BEGIN DATA BLOCK
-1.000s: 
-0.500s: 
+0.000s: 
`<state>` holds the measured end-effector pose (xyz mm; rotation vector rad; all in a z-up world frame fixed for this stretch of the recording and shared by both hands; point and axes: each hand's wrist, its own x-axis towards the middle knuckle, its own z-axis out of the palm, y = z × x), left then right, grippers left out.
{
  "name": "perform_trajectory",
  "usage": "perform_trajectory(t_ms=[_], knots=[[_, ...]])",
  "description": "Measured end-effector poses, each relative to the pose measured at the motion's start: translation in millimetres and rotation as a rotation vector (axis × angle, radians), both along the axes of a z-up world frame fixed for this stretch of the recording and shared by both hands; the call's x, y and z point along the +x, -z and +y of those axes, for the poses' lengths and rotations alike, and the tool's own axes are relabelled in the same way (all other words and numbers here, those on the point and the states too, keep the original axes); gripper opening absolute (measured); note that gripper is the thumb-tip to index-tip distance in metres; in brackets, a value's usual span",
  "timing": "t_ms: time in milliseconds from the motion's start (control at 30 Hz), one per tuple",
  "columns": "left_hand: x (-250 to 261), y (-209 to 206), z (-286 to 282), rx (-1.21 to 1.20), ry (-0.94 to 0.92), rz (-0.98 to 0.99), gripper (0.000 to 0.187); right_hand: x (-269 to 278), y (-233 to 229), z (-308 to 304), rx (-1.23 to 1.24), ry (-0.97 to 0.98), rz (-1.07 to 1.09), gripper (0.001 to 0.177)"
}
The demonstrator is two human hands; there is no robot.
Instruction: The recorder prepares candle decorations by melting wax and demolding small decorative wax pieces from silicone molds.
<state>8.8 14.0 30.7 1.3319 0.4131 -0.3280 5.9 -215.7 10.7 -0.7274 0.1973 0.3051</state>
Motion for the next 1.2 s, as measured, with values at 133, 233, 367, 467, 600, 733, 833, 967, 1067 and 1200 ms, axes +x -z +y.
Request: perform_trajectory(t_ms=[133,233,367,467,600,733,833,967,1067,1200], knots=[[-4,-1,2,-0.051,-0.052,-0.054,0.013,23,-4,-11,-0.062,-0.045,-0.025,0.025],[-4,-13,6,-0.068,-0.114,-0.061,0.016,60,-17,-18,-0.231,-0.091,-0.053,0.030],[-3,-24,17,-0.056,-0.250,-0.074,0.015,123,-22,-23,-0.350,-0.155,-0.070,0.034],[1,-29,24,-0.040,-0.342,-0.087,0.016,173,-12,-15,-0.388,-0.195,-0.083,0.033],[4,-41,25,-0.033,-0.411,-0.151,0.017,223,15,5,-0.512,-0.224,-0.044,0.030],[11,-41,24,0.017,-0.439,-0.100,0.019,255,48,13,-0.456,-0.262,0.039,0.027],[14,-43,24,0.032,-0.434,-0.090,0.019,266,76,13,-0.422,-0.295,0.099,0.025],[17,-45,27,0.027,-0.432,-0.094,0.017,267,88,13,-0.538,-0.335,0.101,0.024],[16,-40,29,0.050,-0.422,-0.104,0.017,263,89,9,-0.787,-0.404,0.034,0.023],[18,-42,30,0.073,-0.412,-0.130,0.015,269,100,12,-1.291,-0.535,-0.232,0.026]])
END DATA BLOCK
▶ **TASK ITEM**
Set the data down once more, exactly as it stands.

▶ **OUTPUT OF THE EXERCISE**
-1.000s: 
-0.500s: 
+0.000s: 
`<state>` holds the measured end-effector pose (xyz mm; rotation vector rad; all in a z-up world frame fixed for this stretch of the recording and shared by both hands; point and axes: each hand's wrist, its own x-axis towards the middle knuckle, its own z-axis out of the palm, y = z × x), left then right, grippers left out.
{
  "name": "perform_trajectory",
  "usage": "perform_trajectory(t_ms=[_], knots=[[_, ...]])",
  "description": "Measured end-effector poses, each relative to the pose measured at the motion's start: translation in millimetres and rotation as a rotation vector (axis × angle, radians), both along the axes of a z-up world frame fixed for this stretch of the recording and shared by both hands; the call's x, y and z point along the +x, -z and +y of those axes, for the poses' lengths and rotations alike, and the tool's own axes are relabelled in the same way (all other words and numbers here, those on the point and the states too, keep the original axes); gripper opening absolute (measured); note that gripper is the thumb-tip to index-tip distance in metres; in brackets, a value's usual span",
  "timing": "t_ms: time in milliseconds from the motion's start (control at 30 Hz), one per tuple",
  "columns": "left_hand: x (-250 to 261), y (-209 to 206), z (-286 to 282), rx (-1.21 to 1.20), ry (-0.94 to 0.92), rz (-0.98 to 0.99), gripper (0.000 to 0.187); right_hand: x (-269 to 278), y (-233 to 229), z (-308 to 304), rx (-1.23 to 1.24), ry (-0.97 to 0.98), rz (-1.07 to 1.09), gripper (0.001 to 0.177)"
}
The demonstrator is two human hands; there is no robot.
Instruction: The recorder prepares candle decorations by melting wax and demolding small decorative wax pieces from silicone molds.
<state>8.8 14.0 30.7 1.3319 0.4131 -0.3280 5.9 -215.7 10.7 -0.7274 0.1973 0.3051</state>
Motion for the next 1.2 s, as measured, with values at 133, 233, 367, 467, 600, 733, 833, 967, 1067 and 1200 ms, axes +x -z +y.
Request: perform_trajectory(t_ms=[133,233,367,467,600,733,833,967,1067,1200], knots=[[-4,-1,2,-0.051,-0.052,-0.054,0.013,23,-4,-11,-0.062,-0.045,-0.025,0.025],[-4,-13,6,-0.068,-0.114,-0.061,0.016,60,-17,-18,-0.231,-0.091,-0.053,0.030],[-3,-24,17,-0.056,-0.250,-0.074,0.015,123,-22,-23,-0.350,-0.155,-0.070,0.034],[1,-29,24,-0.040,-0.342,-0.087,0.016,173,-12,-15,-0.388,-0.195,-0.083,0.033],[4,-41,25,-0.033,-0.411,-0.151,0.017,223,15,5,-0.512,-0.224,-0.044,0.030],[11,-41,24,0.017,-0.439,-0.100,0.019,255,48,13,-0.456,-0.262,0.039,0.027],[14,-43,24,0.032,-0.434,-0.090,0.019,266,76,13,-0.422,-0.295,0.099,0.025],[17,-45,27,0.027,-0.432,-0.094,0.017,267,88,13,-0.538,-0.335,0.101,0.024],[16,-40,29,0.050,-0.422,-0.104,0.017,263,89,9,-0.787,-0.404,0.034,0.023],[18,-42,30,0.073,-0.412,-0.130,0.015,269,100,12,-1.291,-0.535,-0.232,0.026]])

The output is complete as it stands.